Viva Cinélatino (4)
Au programme du jour : le Venezuela, le Brésil et le Chili, 2 fois.
El amparo, Rober Calzadilla, Venezuela
El amparo se base sur une affaire qui date de près de 30 ans quand l'armée vénézuélienne abattit sans sommation des pêcheurs, à la frontière de la Colombie, qu'elle avait pris pour des guérilleros. Une bavure jamais reconnue par le gouvernement de Caracas malgré les témoignages des deux seuls survivants. Le film prend le parti du réalisme et sonne parfaitement authentique, ménageant le suspense jusqu'à son dénouement. Une oeuvre ouvertement politique qui reconstitue les faits avec précision, avant et après l'affrontement sanglant, mais non pendant, ce qui est une excellente idée. Doté d'un budget très serré, El amparo impressionne par son humanisme et sa description d'hommes et de femmes dont la pauvreté n'empêche pas la profonde dignité. Evidemment, il s'agit d'un film engagé pour la vérité et cela signifie aussi un certain parti pris. Mais cela n'atténue pas sa force.

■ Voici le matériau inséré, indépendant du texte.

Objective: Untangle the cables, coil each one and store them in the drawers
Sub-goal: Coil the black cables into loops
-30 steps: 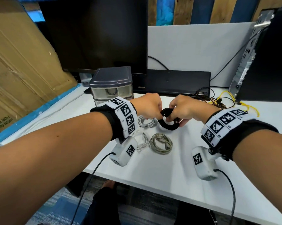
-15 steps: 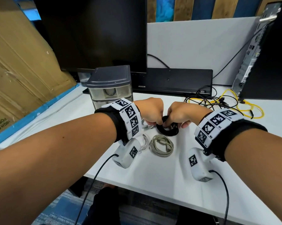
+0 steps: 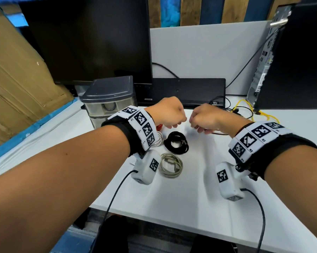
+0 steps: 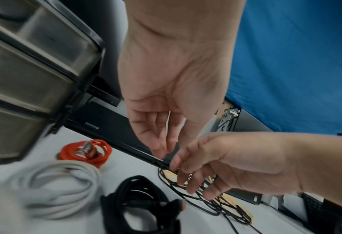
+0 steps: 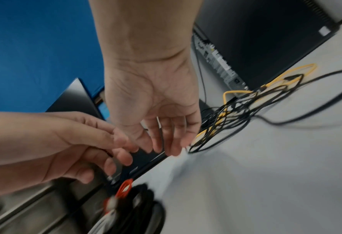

N'avale pas mon coeur (Nao devore meu coraçao), Felipe Bragança, Brésil
Là bas, à la frontière du Brésil et du Paraguay, les échos d'une guerre atroce, marqué par la mort de nombreux guaranis, ne sont pas encore éteints. Felipe Bragança présente son film comme une histoire d'amour entre deux adolescents ennemis. Quelque chose comme Roméo et Juliette ? Voire. Le film comporte bien d'autres aspects comme si le metteur en scène avait voulu l'enrichir ad nauseam de symboles et d'interprétations multiples. Il y a quelques séquences réussies mais l'ensemble du film est emphatique et allégorique, à croire que l'épure et la simplicité sont des gros mots pour Felipe Bragança. A force de rajouter des ingrédients et de tenter de s'élever à des hauteurs mythologiques, le film s'avère bien souvent fastidieux dans une surenchère agaçante.
Roi (Rey), Niles Atallah, Chili
Comme illuminé, le dénommé Orélie-Antoine de Tounens, périgourdin d'origine, se posait un peu là. Convaincant aussi puisqu'il réussit à se faire élire roi d'Araucanie et de Patagonie par les indiens Mapuche du Chili. C'est son histoire qui a inspiré Niles Atallah, artiste vidéo passablement allumé lui aussi. Avec des documents d'archives, en recréant l'itinéraire de ce roi fantoche, en affublant les comédiens de têtes d'animaux ou de masques grotesques, en rayant la pellicule, en finissant par un délire psychédélique, Atallah réussit le prodige de nous surprendre sans cesse même s'il aurait pu mettre la pédale douce sur les effets spéciaux, qui lui ont demandé 7 ans de travail. En fin de compte, malgré des artifices plus ou moins appropriés, l'aventure étonnante de Tounens reprend vie dans toute sa folie mégalomane.
Mauvaise influence (Mala junta), Claudia Huaiquimilla, Chili
En situant son premier film dans la communauté Mapuche des environs de Valdivia, au centre du Chili, Claudia Huaiquimilla, qui en est elle-même issue, n'a pas choisi la facilité et a eu beaucoup de mal à financer son long-métrage. Le film va bien évidemment à l'encontre des préjugés à l'encontre des populations indigènes et dénonce la discrimination et les violences officielles qui continuent de s'abattre sur elles. Film politique, certainement, mais aussi histoire touchante de la délinquance adolescente dans le contexte d'une relation père/fils contrarié. Le film est bien écrit, malgré quelques longueurs et une certaine prévisibilité. Dommage que la mise en scène soit à ce point passe-partout. Ce sera sans doute mieux quand Claudia Huaiquimilla parviendra à tourner un deuxième film, ce qui est loin d'être gagné.